Credit: CC0 Public Domain
A recent paper reports that 10,000 variable stars were discovered by citizen scientists who parsed data from telescopes all over the globe.

Since January, the volunteers have been studying data from All-Sky Automated Survey for Supernovae. The Ohio State University researchers manage the ASAS-SN survey.

The researchers posted a paper to the arXiv Preprint Server detailing what Citizen ASASSN has achieved so far. More than 3100 volunteers have completed about 839,000 classifications with more than 100,000 light curves. This data is used by astronomers to determine the location of objects in the sky. Variable stars are stars whose brightness changes with time. The light we see from such stars is not constant.

Volunteer scientists tried to classify the stars broadly as eclipsing binaryaries, which is where one star passes infront of another, pulsating and rotating stars. Data could also be classified as junk by volunteer scientists, meaning that it was not a star. Low-Earth orbiting satellites, for example, can block the light of stars in telescopes. Data from such a satellite would therefore be considered junk. Volunteer scientists can mark data as "unknown" when the light curves do not match any of the other classes.
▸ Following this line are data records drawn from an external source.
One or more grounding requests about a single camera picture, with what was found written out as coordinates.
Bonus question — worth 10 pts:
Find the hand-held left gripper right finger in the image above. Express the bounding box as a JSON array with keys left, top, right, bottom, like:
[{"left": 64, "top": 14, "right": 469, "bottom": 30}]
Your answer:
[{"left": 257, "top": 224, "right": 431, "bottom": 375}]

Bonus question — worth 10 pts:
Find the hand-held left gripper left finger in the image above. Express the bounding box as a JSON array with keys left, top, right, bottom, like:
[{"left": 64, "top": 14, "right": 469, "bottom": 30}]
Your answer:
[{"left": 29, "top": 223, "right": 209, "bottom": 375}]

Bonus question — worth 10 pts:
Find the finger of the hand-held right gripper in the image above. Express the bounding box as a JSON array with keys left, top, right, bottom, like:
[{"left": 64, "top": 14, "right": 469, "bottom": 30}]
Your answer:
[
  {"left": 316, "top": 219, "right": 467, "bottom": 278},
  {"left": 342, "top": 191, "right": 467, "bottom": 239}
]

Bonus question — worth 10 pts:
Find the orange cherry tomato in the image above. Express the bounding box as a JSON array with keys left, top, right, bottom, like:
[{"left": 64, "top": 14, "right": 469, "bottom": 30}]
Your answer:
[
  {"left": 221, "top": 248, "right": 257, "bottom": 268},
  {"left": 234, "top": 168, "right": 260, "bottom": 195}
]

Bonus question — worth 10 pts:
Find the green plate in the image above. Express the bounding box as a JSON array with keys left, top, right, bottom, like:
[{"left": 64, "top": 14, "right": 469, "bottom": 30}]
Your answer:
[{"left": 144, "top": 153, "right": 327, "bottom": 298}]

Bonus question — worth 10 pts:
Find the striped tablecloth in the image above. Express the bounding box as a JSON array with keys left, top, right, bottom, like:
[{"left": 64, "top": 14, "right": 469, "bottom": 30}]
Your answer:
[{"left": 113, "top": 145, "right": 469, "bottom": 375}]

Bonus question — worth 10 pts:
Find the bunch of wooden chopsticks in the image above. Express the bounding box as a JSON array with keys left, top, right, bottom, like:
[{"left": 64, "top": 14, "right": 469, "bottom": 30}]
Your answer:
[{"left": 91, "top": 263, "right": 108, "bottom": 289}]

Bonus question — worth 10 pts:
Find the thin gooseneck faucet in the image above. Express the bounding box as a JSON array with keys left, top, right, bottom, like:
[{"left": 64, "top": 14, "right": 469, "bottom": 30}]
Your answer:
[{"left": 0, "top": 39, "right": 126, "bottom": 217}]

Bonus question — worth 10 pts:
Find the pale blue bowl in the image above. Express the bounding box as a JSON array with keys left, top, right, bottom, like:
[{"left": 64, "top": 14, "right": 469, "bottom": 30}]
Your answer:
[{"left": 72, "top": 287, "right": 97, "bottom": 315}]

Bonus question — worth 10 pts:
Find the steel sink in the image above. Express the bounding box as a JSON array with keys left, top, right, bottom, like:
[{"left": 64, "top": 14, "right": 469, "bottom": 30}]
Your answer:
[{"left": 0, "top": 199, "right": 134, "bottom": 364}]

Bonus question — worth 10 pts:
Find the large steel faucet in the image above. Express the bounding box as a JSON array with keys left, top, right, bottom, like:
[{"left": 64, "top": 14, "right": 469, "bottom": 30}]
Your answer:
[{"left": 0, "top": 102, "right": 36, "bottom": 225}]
Researchers at Ohio State were able to verify the accuracy of some of the stars that the volunteer scientists classified.

Collin Christy (lead author and ASAS-SN analyst) said, "It turns out that they were quite accurate." "Our users were very good at finding the eclipsing or pulsating systems within our data.

Researchers found that users could also identify junk data easily.

This project is a continuation of ASAS-SN’s ongoing and previous work to search the sky for black holes and other phenomena within the cosmos. ASAS-SN recently upgraded its telescopes, allowing astronomers access to deeper space for new supernovae, variable stars and other objects. Machine-learning algorithms are used to classify data. This is a method that has been used extensively in the analysis of ASASSN's data.

Tharindu Jayasinghe (a doctoral student and Ohio State presidential fellow) stated that the main purpose of the paper was to share data and science with a wider community. This has allowed us to engage with the public. People contribute to science and scientists can engage with the public through these platforms. Users can ask questions and we answer. We also teach people how to do science. It's a win/win situation.

Jayasinghe stated that citizen scientists are also helping to improve the machine learning algorithm. Their input helps the machine understand which data is useless and what is junk.

Jayasinghe stated that "the human eye can spot unusual things and point them out better than the machine, and when they do that, it allows us make these really amazing discoveries." If given the chance, humans can accomplish amazing things."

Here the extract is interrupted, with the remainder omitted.